Digging for performance gold: finding hidden performance wins

frabjoused · on April 23, 2021

I personally find performance optimization on an existing, high traffic system to be some of my favorite times as a developer. You have a large number, and you have to get it as close to zero as possible. There's no mystery as to whether you improved something and it has a tangible reward.

dan-robertson · on April 23, 2021

If you work at a sufficiently large company then optimisation work on sufficiently low level systems can save 7–8 figures per year, not that you’d likely see much of those savings yourself. It often turns out that some tiny bit of code with not-great performance becomes embedded deeply in the stack and the small cost can add up over many machines.

brundolf · on April 23, 2021

> There's no mystery as to whether you improved something

I'd nitpick a little bit and say it's possible that an optimization in one case causes a slowdown in another case- or worse, a bug. Benchmarks can also be inconsistent on the "same" case due to caches, etc, some of which may live outside of the code you actually control. Even the simplest program will vary a bit when you re-run it on the same system due to the state of that system (other processes, temperature, CPU cache, etc).

Some optimizations are clear wins, but many of them involve trade-offs and can have some mystery.

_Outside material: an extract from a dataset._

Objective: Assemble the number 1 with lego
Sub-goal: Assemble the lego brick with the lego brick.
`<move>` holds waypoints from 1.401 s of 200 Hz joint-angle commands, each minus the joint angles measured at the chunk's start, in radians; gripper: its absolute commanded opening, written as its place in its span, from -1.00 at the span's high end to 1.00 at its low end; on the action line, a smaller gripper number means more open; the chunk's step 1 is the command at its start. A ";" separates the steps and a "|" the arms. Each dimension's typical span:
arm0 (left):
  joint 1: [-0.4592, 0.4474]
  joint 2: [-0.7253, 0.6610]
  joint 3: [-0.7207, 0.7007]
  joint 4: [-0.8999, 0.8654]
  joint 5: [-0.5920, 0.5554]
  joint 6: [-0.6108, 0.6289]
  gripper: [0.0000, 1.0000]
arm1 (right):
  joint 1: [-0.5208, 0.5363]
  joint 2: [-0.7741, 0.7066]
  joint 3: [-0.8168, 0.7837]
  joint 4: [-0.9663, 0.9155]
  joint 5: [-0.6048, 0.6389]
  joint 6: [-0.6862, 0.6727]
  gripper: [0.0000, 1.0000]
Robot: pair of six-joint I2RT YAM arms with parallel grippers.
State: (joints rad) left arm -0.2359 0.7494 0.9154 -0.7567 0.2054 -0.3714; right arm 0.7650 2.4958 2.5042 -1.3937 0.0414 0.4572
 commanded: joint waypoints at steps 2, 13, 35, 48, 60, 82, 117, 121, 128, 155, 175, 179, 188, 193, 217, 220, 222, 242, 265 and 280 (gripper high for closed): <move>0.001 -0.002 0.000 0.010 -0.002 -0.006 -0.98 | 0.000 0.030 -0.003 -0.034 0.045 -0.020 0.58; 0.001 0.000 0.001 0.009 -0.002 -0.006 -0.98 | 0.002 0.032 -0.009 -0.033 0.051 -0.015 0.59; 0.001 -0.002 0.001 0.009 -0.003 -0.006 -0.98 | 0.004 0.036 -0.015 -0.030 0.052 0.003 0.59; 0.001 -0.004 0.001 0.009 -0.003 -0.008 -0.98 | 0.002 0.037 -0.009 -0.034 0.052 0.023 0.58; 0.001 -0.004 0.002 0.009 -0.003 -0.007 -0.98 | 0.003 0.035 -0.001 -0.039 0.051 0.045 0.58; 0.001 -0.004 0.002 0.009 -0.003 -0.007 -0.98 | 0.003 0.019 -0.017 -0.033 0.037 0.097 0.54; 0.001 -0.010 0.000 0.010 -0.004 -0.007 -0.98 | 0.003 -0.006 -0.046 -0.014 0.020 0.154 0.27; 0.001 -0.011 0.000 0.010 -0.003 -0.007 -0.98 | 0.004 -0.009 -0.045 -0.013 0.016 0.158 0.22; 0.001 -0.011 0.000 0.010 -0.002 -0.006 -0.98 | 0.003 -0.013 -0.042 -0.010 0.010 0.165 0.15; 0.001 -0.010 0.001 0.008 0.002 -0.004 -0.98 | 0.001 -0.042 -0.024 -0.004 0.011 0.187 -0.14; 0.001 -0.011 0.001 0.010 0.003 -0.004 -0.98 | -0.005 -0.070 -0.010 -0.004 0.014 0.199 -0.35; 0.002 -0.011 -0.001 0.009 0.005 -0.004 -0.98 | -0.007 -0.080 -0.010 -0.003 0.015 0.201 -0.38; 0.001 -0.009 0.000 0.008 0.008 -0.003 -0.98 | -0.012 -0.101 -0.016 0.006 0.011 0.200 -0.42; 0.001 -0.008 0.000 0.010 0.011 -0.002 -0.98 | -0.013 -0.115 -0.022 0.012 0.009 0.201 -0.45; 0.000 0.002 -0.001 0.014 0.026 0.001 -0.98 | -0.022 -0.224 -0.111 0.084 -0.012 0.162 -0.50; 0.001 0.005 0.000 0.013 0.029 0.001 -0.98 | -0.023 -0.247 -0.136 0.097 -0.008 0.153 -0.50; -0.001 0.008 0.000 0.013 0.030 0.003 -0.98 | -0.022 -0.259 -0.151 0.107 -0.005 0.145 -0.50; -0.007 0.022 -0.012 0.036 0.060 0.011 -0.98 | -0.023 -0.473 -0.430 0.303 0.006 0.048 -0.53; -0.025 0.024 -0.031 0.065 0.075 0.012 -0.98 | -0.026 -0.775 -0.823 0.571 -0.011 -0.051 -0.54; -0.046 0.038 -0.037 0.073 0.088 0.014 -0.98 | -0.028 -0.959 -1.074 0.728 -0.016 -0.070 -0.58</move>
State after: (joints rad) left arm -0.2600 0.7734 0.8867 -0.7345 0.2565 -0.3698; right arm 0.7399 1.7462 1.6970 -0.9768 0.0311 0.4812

Thorough testing/benchmarking helps a lot, but it can only get you so far.

jeffbee · on April 23, 2021

FYI Chrome performance is not generally guided by microbenchmarks, for the exact reasons you mention. It is guided by full-scale benchmarks (e.g. render the top 10000 sites) and by ChromeOS-wide profiles gathered in the wild. If a performance change doesn't work in the wild as indicated by profiles then it generally will be backed out and reconsidered. This is consistent with Google's backend performance culture where microbenchmarks are fine and good but changes need to be vetted on a full-scale production loadtest fixture.

brundolf · on April 23, 2021

Yep, makes sense to me. Unit tests assume that a clean-room environment translates reasonably well to the end result; the more naturally complex or unruly a product or a target metric is, the more your testing process should lean towards integration/real-world testing.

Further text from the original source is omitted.